Perennial Ryegrass Perennial Ryegrass is recognised as being one of the most valuable pasture grasses for temperate regions of the World. Perennial Ryegrass produces a large amount of high quality feed if conditions are favourable during the growing season. Its main growing season is from the autumn break until late spring, but it can provide useful growth during the rest of the year if the season is extended by irrigation or summer rains. Most cultivars make limited growth in the winter, and summer growth may be restricted by high temperatures even if sufficient moisture is available.
Hybrid ryegrass Hybrid Ryegrass is derived from crosses between perennial ryegrass and Italian ryegrass. Perennial type hybrids have a more perennial component than Italian ryegrass in their breeding. They are generally capable of 2-3 years production with potential for extended life under good management and seasonal conditions. Italian type hybrids have less perennial component and more exhibit the benefits and characteristics of Italian ryegrass and are capable of contributing outstanding production for 1-2 years
Italian ryegrass Typically a biennial, but cultivars exist that are strictly annuals. (Westerwolds ryegrasses) and others that can persist for three to four years have been developed. Its growing season is autumn, winter, spring, with some growth in summer if sufficient moisture is available. Italian Ryegrass is particularly valued because of its good winter growth – its winter production is much greater than that of Perennial Ryegrass – and its high nutritive value.

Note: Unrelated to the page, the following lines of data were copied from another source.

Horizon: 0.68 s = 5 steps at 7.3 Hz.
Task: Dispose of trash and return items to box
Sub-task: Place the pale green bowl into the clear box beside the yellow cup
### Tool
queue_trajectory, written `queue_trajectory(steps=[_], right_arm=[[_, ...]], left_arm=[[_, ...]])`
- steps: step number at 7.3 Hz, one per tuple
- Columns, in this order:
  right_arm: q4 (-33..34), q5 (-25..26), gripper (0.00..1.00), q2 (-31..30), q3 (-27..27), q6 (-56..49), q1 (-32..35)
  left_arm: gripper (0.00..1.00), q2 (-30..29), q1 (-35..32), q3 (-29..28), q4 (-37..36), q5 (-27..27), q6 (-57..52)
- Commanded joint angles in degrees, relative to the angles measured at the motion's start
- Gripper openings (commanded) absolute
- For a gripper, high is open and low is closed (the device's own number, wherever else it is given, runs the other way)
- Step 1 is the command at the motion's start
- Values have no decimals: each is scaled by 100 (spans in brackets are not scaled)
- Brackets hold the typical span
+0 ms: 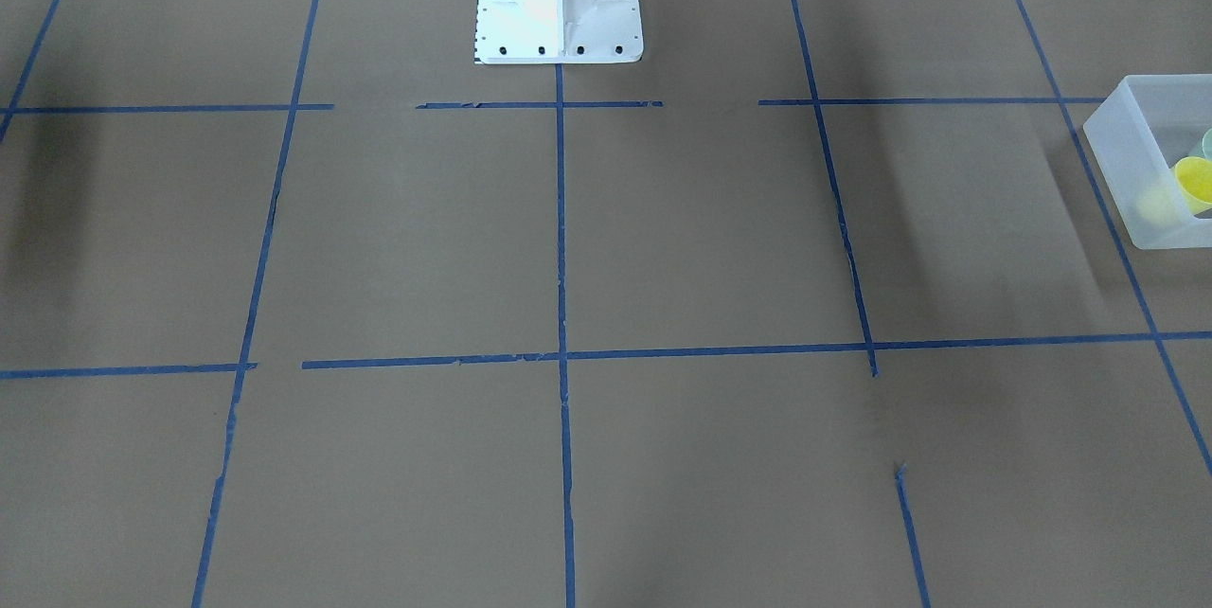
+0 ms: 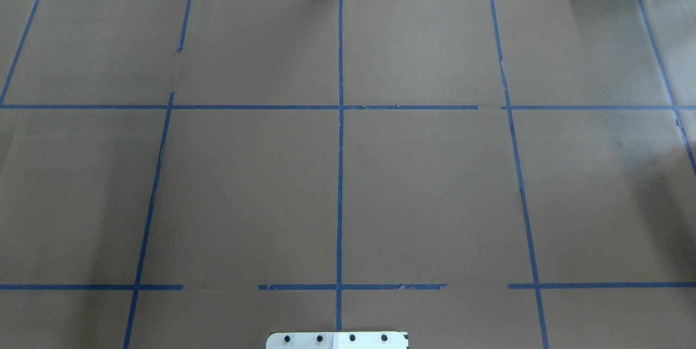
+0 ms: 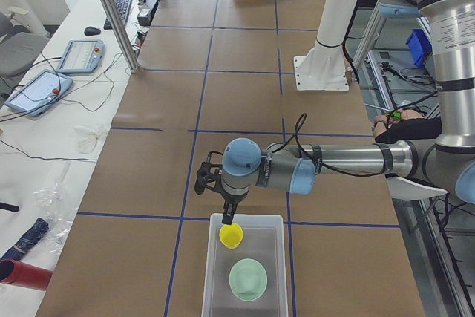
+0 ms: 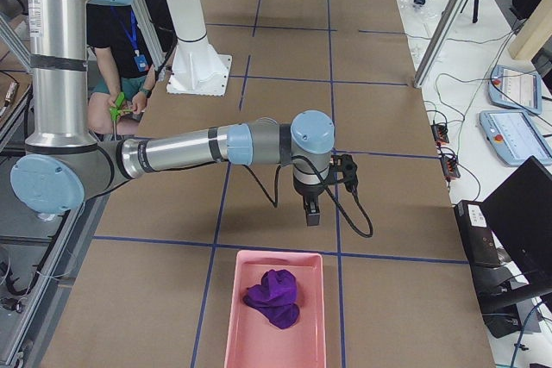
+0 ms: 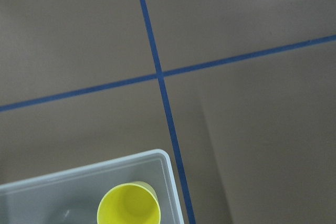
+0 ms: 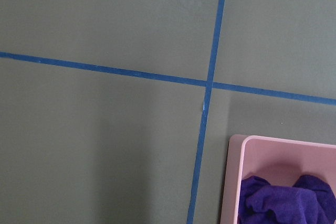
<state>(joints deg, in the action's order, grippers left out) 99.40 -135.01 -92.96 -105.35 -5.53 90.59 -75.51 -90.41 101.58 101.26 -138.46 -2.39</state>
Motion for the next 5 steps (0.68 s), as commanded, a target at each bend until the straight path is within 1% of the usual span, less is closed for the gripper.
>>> queue_trajectory(steps=[1, 2, 3, 4, 5], right_arm=[[133, 10, 100, -177, -107, -26, -68], [150, 19, 100, -196, -126, -35, -68], [150, 19, 100, -196, -126, -27, -68], [150, 19, 100, -187, -118, -18, -68], [141, 10, 100, -187, -117, -18, -76]], left_arm=[[100, 45, 137, 63, -325, 238, -7], [100, 45, 147, 185, -474, 449, -7], [100, 19, 129, 265, -510, 451, -7], [100, 1, 129, 178, -572, 451, -7], [100, -16, 121, 247, -555, 486, -7]])
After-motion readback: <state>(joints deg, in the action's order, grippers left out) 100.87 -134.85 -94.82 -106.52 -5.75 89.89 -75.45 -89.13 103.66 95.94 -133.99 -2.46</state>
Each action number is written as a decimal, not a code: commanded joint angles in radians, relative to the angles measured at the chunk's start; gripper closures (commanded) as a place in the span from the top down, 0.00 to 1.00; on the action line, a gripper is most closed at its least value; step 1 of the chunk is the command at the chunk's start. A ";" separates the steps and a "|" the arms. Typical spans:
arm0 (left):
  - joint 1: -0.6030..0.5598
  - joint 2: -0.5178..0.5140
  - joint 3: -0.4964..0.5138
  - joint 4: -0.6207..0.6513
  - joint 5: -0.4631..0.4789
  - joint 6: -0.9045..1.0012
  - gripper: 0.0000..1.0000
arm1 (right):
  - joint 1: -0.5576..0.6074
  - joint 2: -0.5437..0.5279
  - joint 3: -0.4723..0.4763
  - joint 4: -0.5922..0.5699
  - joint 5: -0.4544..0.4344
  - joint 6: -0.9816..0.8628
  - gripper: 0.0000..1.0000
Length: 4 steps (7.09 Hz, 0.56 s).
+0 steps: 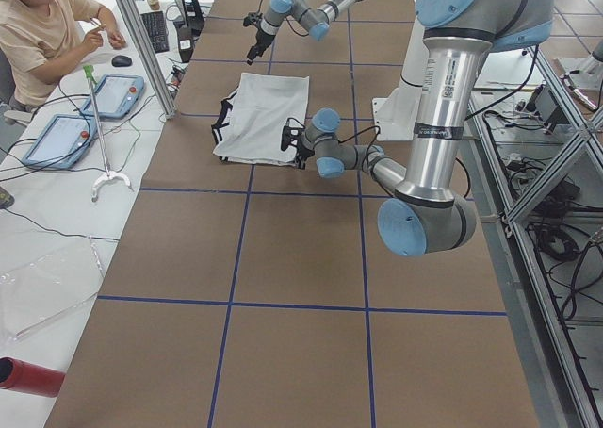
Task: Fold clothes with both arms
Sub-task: 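Grasp the shirt's side edge with the left gripper and lift it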
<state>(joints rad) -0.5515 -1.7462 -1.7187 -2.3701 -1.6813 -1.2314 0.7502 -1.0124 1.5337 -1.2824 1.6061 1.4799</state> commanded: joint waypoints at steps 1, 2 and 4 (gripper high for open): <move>-0.179 0.001 0.054 0.006 -0.035 0.226 0.00 | -0.009 0.001 0.005 0.000 -0.002 0.008 1.00; -0.283 -0.045 0.155 0.000 -0.085 0.338 0.00 | -0.012 0.002 0.009 0.000 -0.003 0.008 1.00; -0.424 -0.314 0.519 -0.001 -0.087 0.484 0.00 | -0.026 0.003 0.025 0.000 -0.005 0.016 1.00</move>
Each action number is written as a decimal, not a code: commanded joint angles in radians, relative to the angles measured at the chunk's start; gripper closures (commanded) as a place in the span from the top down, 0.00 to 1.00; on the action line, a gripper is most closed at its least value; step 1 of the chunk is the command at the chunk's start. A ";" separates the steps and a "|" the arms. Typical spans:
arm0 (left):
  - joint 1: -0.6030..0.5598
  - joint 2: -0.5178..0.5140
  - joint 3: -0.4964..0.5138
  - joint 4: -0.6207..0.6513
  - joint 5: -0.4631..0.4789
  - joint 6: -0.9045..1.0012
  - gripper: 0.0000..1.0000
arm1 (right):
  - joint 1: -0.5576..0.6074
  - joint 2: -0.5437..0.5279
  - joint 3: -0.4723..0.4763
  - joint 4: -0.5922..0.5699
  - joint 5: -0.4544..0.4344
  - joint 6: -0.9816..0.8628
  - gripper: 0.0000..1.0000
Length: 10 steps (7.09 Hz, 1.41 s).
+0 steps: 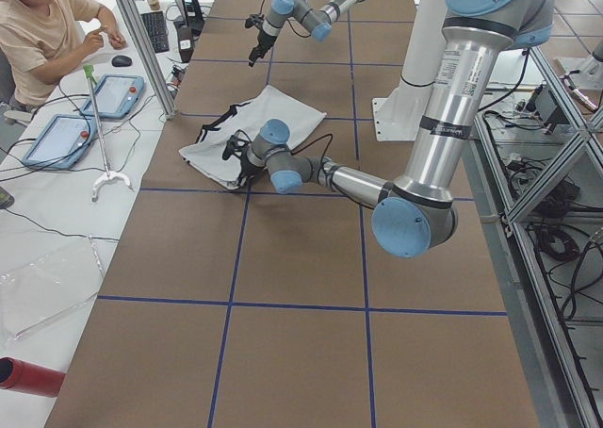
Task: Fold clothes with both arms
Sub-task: 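Grasp the shirt's side edge with the left gripper and lift it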
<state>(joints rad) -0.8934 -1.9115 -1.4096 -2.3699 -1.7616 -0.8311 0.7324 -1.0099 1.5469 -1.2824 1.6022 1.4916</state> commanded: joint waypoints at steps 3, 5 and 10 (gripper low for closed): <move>-0.099 -0.418 0.608 -0.069 0.066 0.098 0.00 | -0.037 0.017 0.025 0.000 -0.002 0.042 1.00; -0.111 -0.405 0.575 -0.080 0.065 0.186 1.00 | -0.065 0.072 0.007 -0.003 -0.011 0.076 1.00; -0.117 -0.299 0.397 -0.081 -0.009 0.182 1.00 | -0.094 0.462 -0.593 0.296 -0.114 0.185 1.00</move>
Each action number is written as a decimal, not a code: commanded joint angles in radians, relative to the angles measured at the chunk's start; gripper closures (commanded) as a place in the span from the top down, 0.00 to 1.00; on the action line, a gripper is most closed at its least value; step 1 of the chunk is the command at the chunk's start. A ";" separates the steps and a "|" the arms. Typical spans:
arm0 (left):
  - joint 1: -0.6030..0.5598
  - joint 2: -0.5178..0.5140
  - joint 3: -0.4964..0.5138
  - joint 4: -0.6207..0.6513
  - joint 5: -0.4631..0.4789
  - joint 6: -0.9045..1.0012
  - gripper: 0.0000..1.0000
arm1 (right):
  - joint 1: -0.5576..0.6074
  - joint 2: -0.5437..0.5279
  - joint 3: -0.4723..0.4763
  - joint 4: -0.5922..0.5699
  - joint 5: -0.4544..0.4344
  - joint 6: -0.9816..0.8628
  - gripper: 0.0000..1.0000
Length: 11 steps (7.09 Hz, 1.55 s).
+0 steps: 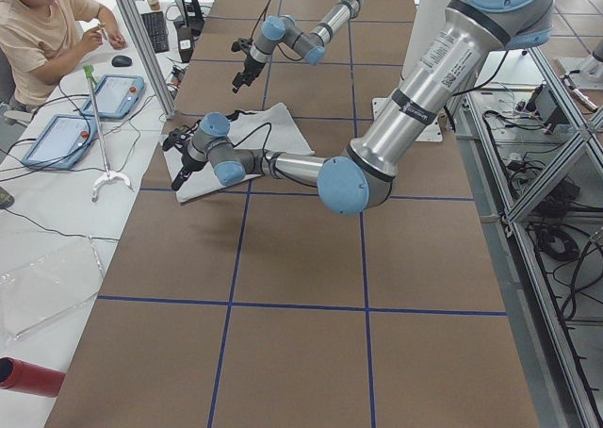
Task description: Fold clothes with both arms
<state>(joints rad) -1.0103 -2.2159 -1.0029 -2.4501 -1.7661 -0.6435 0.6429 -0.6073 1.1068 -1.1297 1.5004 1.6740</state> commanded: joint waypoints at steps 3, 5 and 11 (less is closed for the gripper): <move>-0.001 0.013 -0.014 -0.003 -0.003 -0.022 1.00 | -0.037 0.100 -0.301 0.257 -0.052 -0.002 0.99; -0.001 0.018 -0.016 -0.003 -0.004 -0.024 1.00 | -0.037 0.096 -0.318 0.255 -0.058 -0.040 0.96; -0.001 0.019 -0.016 -0.004 -0.003 -0.024 1.00 | -0.046 0.095 -0.315 0.255 -0.057 -0.039 0.20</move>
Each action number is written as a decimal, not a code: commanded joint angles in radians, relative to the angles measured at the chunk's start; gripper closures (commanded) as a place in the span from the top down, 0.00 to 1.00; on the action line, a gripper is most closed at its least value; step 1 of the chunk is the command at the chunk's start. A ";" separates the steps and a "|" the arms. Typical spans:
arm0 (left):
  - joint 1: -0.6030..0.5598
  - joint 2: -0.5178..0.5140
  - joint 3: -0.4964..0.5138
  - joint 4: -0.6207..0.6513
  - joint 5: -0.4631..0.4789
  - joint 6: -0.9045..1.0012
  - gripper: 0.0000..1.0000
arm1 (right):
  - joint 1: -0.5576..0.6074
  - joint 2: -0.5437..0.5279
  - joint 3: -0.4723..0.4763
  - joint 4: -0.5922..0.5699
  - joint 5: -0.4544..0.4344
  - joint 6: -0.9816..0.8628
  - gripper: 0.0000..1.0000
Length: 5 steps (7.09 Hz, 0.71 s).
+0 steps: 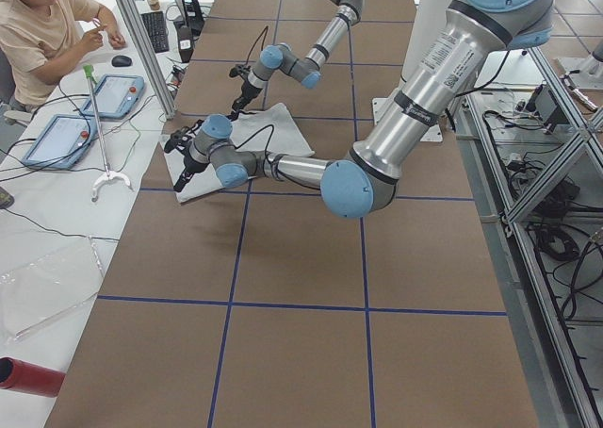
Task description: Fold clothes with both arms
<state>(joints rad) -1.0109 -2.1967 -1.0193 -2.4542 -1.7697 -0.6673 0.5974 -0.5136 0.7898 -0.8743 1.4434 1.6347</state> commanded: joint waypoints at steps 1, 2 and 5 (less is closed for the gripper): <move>0.000 0.000 0.001 0.000 0.000 0.000 1.00 | -0.001 0.003 0.005 -0.003 0.002 -0.001 0.00; 0.000 0.000 -0.005 0.000 0.000 0.000 1.00 | -0.004 0.001 0.015 -0.009 0.002 0.001 0.00; 0.000 0.018 -0.036 0.000 0.000 -0.005 1.00 | -0.060 -0.214 0.448 -0.208 -0.001 0.010 0.00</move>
<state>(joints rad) -1.0109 -2.1845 -1.0457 -2.4544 -1.7702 -0.6692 0.5612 -0.6256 1.0543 -1.0023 1.4443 1.6396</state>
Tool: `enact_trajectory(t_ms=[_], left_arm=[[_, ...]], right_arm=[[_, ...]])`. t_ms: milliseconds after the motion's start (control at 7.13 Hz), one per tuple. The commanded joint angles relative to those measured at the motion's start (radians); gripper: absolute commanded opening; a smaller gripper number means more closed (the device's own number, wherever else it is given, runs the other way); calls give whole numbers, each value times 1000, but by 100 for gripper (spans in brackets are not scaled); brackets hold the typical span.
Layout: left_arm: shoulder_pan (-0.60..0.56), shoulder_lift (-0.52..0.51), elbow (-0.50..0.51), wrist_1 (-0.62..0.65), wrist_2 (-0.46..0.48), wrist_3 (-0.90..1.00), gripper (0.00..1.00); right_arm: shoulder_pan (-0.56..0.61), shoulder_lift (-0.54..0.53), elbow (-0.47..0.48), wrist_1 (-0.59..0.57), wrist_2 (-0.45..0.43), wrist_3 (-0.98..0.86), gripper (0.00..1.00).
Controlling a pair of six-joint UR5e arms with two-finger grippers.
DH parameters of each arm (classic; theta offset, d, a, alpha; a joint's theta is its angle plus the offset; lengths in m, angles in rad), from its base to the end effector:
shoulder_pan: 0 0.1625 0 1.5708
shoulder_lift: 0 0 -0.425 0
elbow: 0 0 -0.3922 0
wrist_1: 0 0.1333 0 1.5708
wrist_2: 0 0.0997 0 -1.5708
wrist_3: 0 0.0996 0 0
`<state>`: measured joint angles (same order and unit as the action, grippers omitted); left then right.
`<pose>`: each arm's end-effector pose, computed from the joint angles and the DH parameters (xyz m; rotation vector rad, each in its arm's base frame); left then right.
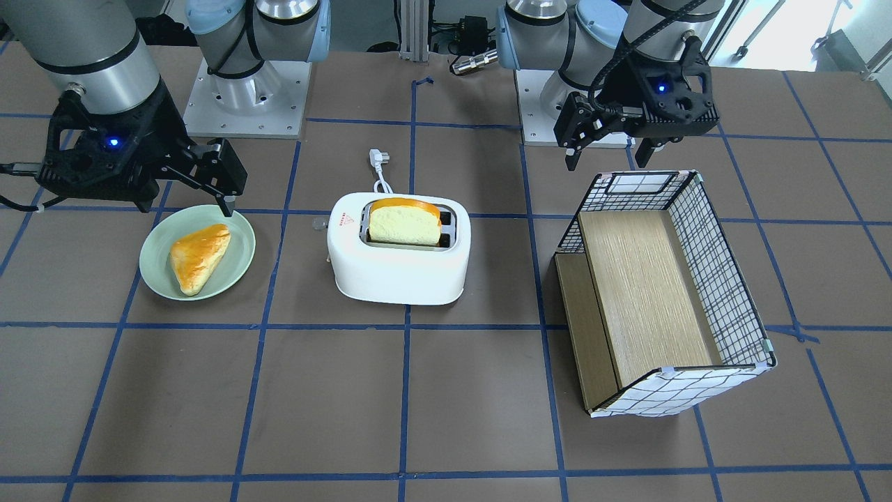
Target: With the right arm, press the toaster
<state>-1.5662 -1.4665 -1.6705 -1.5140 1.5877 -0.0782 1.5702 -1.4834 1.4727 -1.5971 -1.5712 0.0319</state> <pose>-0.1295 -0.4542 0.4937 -0.1302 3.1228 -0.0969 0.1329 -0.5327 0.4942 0.0510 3.1405 -0.0581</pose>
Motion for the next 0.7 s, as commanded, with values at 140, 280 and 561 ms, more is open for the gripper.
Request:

Diploid/tetraploid ryegrasses Perennial, Italian and Hybrid ryegrass occur both in the naturally evolved, diploid form (14 chromosomes), and a tetraploid form (28 chromosomes). The chromosome number has been doubled, by treating the diploids with the chemical colchicine. “Tetraploiding” ryegrass produced changes in anatomical, chemical and physiological makeup. For example, plants have larger parts, such as tiller and leaf size; they have higher moisture and carbohydrate content; they grow at a faster rate; mature earlier and are shorter lived. The value of tetraploids are increased yield at specific times of the year (typically winter) and increased stock utilization. Tetraploid hybrid, Italian and perennial ryegrass is often direct drilled into existing pastures as a method of boosting productivity during late autumn to mid-spring. They are a better alternative for annual silage production. Tetraploids are best suited to conditions of high fertility, moist or irrigated conditions and lax grazing management. In contrast diploid ryegrass is suitable for hay production over multiple years and is better suited to drier conditions and close grazing. Less cell wall (cellulose) but more carbohydrate means that dry matter production of Tetraploid Ryegrasses is of higher quality and the grass is more palatable.